The Labor Code clearly provides for the grounds for dismissing employees. If they are not followed, the dismissed employee can file a complaint with the labor inspectorate, the prosecutor's office or the court. Upon the complaint, a check will be initiated, during which all documents of dismissal will be checked. If violations are found, the employee will be reinstated at the workplace, and the employer will be charged his wages for forced downtime, as well as a fine for non-compliance with labor legislation. Therefore, the employer cannot dismiss his employee without explaining the reasons.

Grounds for dismissing an employee

The reasons why an employment contract with an employee can be terminated are given in Art. 77, 80 and 81 of the Labor Code of the Russian Federation. It is impossible to deviate from these grounds!

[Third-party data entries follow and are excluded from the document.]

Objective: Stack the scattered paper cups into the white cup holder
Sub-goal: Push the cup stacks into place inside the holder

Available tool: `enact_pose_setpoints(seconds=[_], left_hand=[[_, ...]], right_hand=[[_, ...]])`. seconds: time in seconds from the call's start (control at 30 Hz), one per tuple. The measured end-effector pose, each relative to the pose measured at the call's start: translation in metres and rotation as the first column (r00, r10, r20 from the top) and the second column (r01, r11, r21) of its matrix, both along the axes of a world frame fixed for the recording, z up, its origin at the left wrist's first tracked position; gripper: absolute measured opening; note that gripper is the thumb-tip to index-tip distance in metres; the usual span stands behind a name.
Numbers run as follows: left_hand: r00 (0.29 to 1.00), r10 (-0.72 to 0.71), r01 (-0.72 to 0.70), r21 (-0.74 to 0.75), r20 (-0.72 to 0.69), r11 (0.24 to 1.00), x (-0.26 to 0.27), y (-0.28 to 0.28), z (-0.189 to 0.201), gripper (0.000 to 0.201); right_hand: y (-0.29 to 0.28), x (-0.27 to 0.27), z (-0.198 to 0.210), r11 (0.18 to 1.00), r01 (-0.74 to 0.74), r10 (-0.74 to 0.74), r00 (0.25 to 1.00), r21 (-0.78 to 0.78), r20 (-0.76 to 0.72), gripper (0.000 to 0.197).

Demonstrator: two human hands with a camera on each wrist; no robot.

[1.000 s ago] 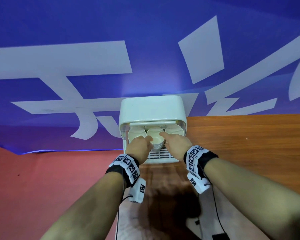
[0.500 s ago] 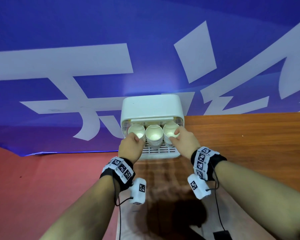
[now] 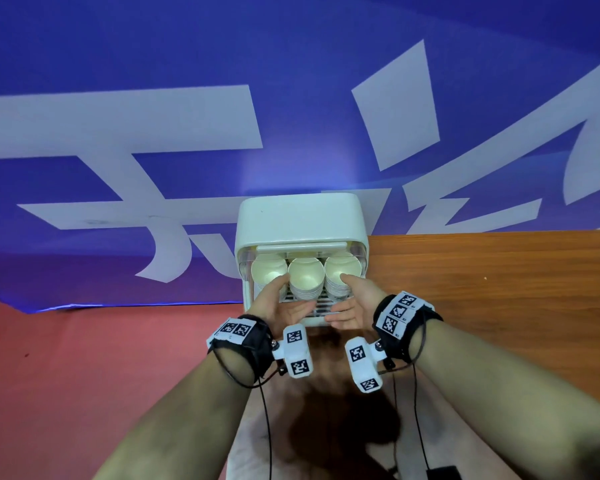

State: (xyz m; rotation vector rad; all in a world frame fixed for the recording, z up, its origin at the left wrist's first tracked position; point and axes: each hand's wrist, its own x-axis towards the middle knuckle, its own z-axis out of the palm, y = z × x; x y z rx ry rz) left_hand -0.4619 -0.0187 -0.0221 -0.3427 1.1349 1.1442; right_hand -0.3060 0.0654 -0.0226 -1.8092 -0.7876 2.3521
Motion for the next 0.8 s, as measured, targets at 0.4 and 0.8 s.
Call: enact_pose_setpoints(seconds=[0.4,0.8], left_hand=[[0.938,0.273,-0.253,-0.117,0.213,0.96,-0.005,0.025,-0.022,0.077],[0.96,0.248,-0.237,-0.094,0.128,0.967,-0.011,0.018,-0.017,0.092]], right_hand=[[0.024,-0.011,-0.006,1.0,-0.022,0.022,1.0,0.02,0.001,0.051],[0.021,-0.004,0.005,0.974,-0.182,0.172,0.982,0.136,0.084,0.046]])
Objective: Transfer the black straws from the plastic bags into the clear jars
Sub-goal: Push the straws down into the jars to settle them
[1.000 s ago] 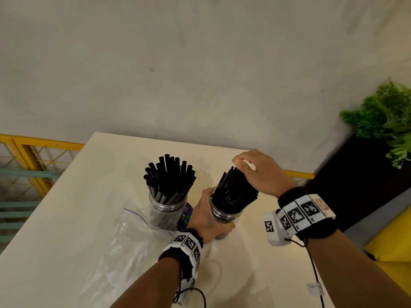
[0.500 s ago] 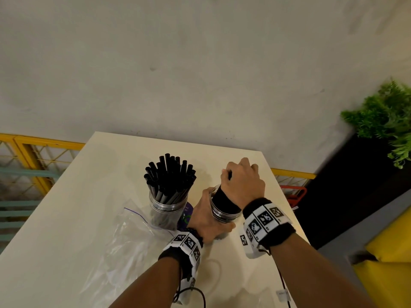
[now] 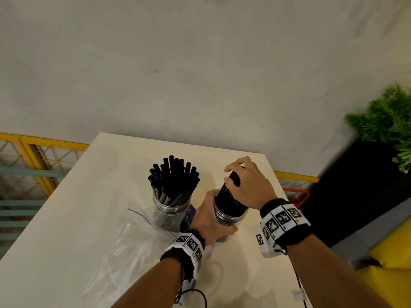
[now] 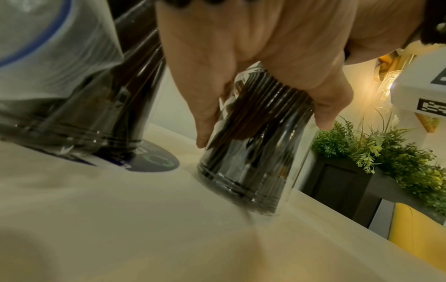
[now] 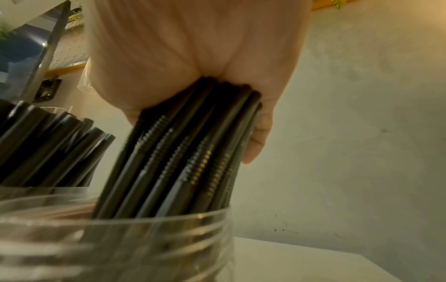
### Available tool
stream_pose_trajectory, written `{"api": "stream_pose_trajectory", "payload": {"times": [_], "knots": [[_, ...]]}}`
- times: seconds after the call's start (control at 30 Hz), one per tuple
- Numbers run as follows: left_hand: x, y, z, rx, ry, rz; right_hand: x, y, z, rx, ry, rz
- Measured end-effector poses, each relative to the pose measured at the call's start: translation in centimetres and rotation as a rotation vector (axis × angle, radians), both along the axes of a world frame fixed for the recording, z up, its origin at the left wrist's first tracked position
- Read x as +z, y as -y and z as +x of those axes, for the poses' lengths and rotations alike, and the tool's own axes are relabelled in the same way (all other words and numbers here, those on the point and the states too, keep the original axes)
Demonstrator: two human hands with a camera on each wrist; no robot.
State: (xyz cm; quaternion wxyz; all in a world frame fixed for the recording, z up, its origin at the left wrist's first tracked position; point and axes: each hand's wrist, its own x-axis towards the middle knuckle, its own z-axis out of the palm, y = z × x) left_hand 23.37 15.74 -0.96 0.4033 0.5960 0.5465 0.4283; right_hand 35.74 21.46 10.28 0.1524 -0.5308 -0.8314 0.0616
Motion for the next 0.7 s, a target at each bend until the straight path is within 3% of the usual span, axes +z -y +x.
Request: {"api": "stream_pose_trajectory", "payload": {"times": [0.43, 0.53, 0.7], "knots": [[-0.3, -0.1, 0.2, 0.002, -0.015, -0.008, 1.3, -0.4, -2.3, -0.199, 0.162, -0.125], [-0.3, 0.1, 0.2, 0.000, -0.017, 0.006, 2.0, -0.6, -1.4, -0.211, 0.110, -0.229], [-0.4, -0.1, -0.1, 0.005, -0.019, -0.001, 3.6, -0.9, 0.8, -0.213, -0.048, -0.173]]}}
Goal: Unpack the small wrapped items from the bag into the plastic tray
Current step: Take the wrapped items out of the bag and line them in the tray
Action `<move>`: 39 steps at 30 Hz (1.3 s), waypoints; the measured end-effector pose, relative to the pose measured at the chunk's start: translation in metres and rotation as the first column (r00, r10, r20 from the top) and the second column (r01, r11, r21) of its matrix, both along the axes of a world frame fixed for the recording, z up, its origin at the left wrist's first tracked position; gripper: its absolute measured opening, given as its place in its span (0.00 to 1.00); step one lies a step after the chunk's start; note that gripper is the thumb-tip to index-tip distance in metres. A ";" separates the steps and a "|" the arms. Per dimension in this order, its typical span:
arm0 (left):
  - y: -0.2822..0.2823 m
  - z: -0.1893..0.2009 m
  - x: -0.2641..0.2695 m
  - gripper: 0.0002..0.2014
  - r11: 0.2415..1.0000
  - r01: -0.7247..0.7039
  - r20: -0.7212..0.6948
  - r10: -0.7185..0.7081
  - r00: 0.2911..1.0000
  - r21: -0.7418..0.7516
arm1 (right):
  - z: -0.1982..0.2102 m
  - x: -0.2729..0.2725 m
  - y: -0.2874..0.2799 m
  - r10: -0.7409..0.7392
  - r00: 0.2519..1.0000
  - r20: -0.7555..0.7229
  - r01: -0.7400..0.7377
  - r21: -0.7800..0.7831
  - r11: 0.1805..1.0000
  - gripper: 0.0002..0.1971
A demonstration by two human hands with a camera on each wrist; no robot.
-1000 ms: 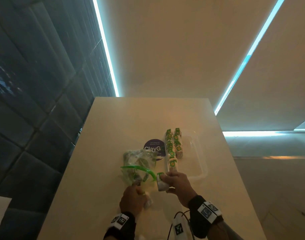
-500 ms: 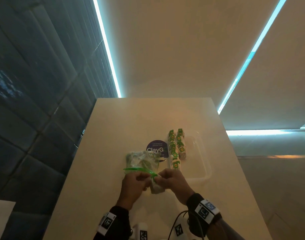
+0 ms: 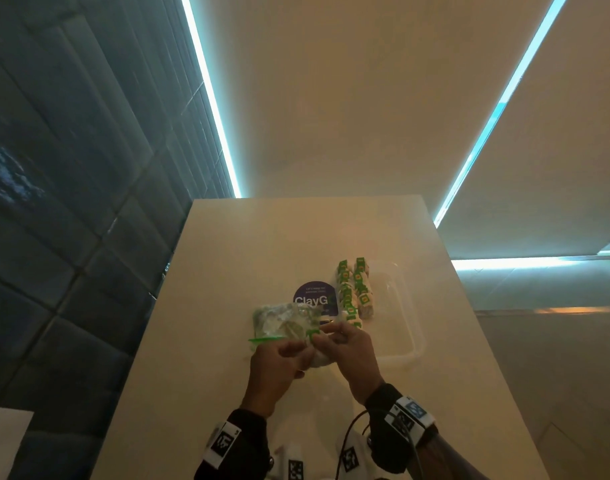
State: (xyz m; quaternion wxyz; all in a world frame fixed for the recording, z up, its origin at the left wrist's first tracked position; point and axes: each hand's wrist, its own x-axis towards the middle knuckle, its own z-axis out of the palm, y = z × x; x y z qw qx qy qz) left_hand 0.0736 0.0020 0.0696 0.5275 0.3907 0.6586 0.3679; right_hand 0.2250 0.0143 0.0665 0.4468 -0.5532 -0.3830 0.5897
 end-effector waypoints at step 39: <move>0.008 -0.070 0.007 0.06 0.980 0.142 -0.593 -0.199 0.780 -0.142 | 0.001 0.039 -0.012 -0.045 0.997 -0.056 0.037 -0.141 0.989 0.13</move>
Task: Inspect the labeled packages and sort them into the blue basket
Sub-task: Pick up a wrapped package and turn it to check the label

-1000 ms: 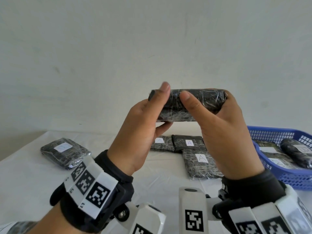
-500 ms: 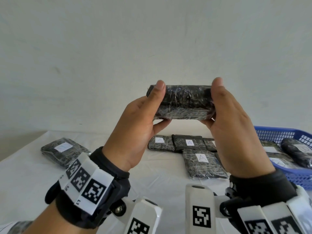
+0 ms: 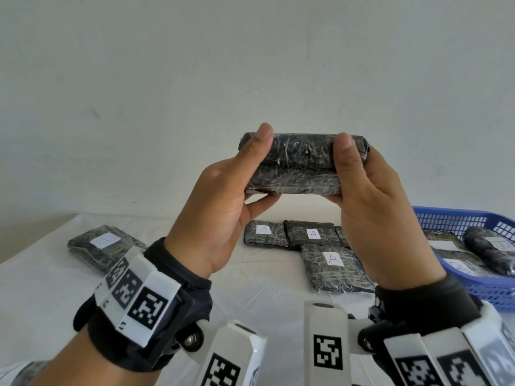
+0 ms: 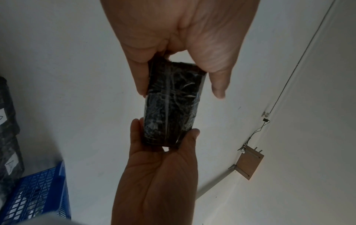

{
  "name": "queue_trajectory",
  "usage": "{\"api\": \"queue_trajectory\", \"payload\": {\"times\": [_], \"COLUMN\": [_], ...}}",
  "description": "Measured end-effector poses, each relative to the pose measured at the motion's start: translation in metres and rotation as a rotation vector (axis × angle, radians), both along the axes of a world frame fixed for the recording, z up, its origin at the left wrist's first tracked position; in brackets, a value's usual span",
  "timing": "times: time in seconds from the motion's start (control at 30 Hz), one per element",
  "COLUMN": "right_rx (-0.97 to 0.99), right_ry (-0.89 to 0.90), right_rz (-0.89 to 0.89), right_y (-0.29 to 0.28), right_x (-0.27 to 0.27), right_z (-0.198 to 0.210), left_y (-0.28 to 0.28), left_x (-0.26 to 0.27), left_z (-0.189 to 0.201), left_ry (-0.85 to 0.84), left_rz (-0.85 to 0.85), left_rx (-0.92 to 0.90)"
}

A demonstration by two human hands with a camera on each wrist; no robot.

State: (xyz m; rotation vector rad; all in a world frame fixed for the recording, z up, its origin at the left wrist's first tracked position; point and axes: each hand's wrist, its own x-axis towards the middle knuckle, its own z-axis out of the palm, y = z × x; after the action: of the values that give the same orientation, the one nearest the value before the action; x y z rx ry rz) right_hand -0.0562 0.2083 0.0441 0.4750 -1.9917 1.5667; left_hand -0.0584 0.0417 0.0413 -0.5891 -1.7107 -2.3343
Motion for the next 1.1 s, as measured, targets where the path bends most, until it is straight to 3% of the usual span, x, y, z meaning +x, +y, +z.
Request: {"api": "queue_trajectory", "payload": {"times": [0.13,0.37,0.7,0.87,1.1], "right_rx": [0.021,-0.004,-0.016,-0.017,-0.111], "right_ry": [-0.05,0.048,0.066,-0.049,-0.001], "right_rz": [-0.004,-0.05,-0.023,-0.011,0.126], "right_y": [-0.004,-0.01,-0.001,-0.004,-0.008], "right_x": [0.003,0.003,0.003,0.006,0.009], "right_z": [0.0,-0.004,-0.001,-0.001,0.0], "left_y": [0.0,0.007,-0.004,-0.003,0.0], "left_x": [-0.001,0.003,-0.003,-0.011,-0.005], "left_z": [-0.001,-0.003,-0.003,-0.009,-0.006], "left_ry": [-0.004,0.043,-0.106,0.066,0.068], "left_rz": [0.021,0.105,-0.015,0.216,0.187], "left_rx": [-0.003,-0.058,-0.216,-0.217,-0.205]}}
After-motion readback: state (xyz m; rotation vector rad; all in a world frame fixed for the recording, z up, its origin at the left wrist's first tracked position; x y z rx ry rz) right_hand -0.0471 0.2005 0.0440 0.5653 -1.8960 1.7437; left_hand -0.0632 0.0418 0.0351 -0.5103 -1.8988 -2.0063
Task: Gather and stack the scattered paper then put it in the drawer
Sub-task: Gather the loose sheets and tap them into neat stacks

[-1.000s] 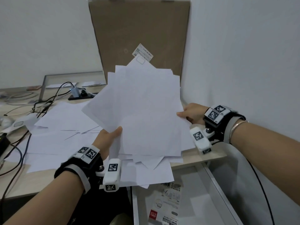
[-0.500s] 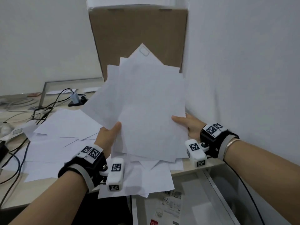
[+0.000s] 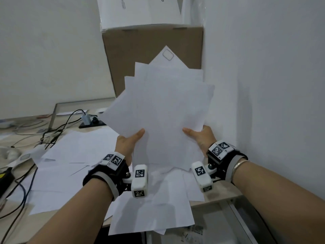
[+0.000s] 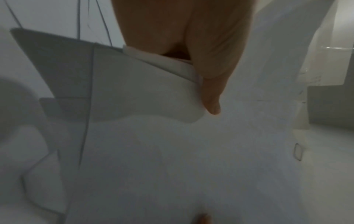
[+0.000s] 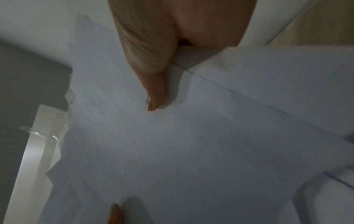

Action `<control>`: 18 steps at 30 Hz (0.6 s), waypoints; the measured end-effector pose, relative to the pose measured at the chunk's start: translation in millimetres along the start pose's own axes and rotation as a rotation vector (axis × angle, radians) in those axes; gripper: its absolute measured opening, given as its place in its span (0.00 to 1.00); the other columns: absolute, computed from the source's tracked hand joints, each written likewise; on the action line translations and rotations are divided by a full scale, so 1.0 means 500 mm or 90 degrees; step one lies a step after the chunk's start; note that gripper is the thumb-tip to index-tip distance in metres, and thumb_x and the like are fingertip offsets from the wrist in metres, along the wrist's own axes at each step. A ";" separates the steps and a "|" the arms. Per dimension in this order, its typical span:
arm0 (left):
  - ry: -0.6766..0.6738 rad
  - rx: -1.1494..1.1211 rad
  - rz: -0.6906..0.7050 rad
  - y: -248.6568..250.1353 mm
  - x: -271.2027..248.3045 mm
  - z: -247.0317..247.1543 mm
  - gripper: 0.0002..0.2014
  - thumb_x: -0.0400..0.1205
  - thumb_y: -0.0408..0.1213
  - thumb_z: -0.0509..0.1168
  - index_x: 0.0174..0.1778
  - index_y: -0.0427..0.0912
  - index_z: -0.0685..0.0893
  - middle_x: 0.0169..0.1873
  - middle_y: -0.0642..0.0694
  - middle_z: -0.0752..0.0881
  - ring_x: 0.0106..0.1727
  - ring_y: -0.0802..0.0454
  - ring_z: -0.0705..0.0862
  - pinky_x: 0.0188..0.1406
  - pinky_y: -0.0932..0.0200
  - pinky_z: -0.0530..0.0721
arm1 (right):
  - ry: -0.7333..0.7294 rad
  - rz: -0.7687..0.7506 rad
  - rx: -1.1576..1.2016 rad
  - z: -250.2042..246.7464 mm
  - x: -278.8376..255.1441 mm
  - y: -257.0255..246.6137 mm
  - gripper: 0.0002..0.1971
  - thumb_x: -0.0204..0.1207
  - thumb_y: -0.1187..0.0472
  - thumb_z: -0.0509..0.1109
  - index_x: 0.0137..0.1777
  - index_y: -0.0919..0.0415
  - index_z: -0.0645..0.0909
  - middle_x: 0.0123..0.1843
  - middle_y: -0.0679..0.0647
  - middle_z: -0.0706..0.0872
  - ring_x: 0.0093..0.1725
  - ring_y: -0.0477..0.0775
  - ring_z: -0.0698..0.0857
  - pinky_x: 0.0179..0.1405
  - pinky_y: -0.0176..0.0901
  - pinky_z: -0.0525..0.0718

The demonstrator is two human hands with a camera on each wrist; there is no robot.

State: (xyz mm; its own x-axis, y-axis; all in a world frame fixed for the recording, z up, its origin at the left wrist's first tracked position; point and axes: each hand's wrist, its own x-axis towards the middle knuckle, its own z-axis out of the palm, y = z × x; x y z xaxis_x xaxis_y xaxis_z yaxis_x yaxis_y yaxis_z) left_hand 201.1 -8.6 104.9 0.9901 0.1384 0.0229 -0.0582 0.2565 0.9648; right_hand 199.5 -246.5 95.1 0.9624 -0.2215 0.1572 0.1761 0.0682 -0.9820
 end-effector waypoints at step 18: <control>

In Art. 77 of the Labor Code of the Russian Federation provides general grounds. These include:

  • agreement of the parties. That is, the employee and the employer agree that the employment relationship ends under certain conditions. These conditions are reflected on paper, which is signed by both parties;
  • termination of the term of the employment contract. An exception is the moment when the term of the contract has expired, and the employee continues his activities. At the same time, the employer did not demand the termination of the relationship;
  • the employee's desire. He must write a statement in which he will reflect his desire. It is not necessary to provide a reason;
  • employer's initiative. It is impossible to fire just like that, at the request of the employer! In Art. 81 of the Labor Code of the Russian Federation provides clear reasons for the termination of relations on the part of the head. Any basis must be supported by documents;
  • transfer of an employee to another employer or to another position (elective). Written consent must be obtained from the employee;
  • refusal of the employee due to the fact that the employer has changed working conditions;
  • refusal of an employee due to a change in the owner of the property of the enterprise;
  • other grounds listed in Art. 77 of the Labor Code of the Russian Federation.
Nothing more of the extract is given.